WHAT IS EXPECTED:
Lines in the listing below containing the string "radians" are to be identified and copied.

═══ SOURCE DATA

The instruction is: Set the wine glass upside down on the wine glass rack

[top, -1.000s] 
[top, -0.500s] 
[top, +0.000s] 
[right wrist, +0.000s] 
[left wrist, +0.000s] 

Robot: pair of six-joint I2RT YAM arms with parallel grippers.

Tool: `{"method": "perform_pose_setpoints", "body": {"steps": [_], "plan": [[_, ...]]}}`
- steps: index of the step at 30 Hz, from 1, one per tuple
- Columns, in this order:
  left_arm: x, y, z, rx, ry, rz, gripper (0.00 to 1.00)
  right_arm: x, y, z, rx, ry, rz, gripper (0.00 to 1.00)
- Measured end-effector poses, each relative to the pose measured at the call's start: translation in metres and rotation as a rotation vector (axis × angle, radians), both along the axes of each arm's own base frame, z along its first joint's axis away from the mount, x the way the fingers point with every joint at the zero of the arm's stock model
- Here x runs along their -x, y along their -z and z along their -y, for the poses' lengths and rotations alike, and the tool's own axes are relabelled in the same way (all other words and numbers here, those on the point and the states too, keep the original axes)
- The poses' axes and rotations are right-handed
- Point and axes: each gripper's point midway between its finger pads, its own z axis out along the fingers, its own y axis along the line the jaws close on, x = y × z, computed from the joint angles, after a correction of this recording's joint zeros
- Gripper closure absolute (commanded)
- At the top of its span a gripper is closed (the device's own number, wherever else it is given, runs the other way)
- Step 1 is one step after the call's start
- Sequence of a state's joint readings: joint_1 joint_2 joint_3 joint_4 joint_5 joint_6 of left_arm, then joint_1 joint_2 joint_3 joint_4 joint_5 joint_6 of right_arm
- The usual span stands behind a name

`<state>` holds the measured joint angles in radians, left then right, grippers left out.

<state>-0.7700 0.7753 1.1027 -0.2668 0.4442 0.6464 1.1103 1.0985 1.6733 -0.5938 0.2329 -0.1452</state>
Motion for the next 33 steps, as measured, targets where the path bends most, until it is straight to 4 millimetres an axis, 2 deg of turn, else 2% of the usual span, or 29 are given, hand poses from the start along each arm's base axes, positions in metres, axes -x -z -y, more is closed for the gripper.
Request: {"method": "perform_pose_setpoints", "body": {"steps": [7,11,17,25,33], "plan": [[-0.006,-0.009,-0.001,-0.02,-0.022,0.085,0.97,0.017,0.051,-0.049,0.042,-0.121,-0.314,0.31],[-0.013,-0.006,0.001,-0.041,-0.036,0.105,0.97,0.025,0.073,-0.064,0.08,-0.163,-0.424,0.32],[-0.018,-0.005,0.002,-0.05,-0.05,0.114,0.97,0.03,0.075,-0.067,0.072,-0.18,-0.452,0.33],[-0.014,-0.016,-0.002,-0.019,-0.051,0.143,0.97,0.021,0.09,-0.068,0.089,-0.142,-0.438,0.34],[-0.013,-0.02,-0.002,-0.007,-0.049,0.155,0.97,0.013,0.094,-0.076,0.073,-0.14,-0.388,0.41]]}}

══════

OUTPUT:
- Measured end-effector poses, each relative to the pose measured at the call's start: translation in metres and rotation as a rotation vector (axis × angle, radians), both along the axes of each arm's own base frame, z along its first joint's axis away from the mount, x the way the fingers point with every joint at the zero of the arm's stock model
`<state>` holds the measured joint angles in radians, left then right, grippers left out.

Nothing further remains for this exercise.